= Information supplied =
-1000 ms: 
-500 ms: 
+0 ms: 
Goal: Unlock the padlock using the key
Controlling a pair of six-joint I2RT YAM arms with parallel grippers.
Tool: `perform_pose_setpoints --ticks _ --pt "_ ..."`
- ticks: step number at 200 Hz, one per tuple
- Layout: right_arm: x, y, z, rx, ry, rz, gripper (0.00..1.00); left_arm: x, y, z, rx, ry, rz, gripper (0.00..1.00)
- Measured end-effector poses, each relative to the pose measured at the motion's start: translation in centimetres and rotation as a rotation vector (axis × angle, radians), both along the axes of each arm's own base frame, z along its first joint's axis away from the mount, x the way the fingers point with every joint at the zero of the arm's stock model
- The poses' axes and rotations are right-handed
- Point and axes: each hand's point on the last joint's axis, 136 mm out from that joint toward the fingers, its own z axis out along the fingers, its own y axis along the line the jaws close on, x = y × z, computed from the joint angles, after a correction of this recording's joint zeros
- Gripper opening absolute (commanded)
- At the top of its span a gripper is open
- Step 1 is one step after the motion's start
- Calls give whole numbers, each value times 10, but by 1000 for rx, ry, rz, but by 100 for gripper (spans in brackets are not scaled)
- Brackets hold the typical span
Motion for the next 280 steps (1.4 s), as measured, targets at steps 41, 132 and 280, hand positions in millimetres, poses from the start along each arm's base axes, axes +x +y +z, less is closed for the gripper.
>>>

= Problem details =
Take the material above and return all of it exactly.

= Answer to the exercise =
-1000 ms: 
-500 ms: 
+0 ms: 
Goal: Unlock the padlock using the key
Controlling a pair of six-joint I2RT YAM arms with parallel grippers.
Tool: `perform_pose_setpoints --ticks _ --pt "_ ..."`
- ticks: step number at 200 Hz, one per tuple
- Layout: right_arm: x, y, z, rx, ry, rz, gripper (0.00..1.00); left_arm: x, y, z, rx, ry, rz, gripper (0.00..1.00)
- Measured end-effector poses, each relative to the pose measured at the motion's start: translation in centimetres and rotation as a rotation vector (axis × angle, radians), both along the axes of each arm's own base frame, z along its first joint's axis away from the mount, x the way the fingers point with every joint at the zero of the arm's stock model
- The poses' axes and rotations are right-handed
- Point and axes: each hand's point on the last joint's axis, 136 mm out from that joint toward the fingers, its own z axis out along the fingers, its own y axis along the line the jaws close on, x = y × z, computed from the joint angles, after a correction of this recording's joint zeros
- Gripper opening absolute (commanded)
- At the top of its span a gripper is open
- Step 1 is one step after the motion's start
- Calls give whole numbers, each value times 10, but by 1000 for rx, ry, rz, but by 100 for gripper (spans in brackets are not scaled)
- Brackets hold the typical span
Motion for the next 280 steps (1.4 s), as measured, targets at steps 41, 132 and 280, hand positions in millimetres, poses from the start along each arm's base axes, axes +x +y +z, less is closed for the gripper.
>>>

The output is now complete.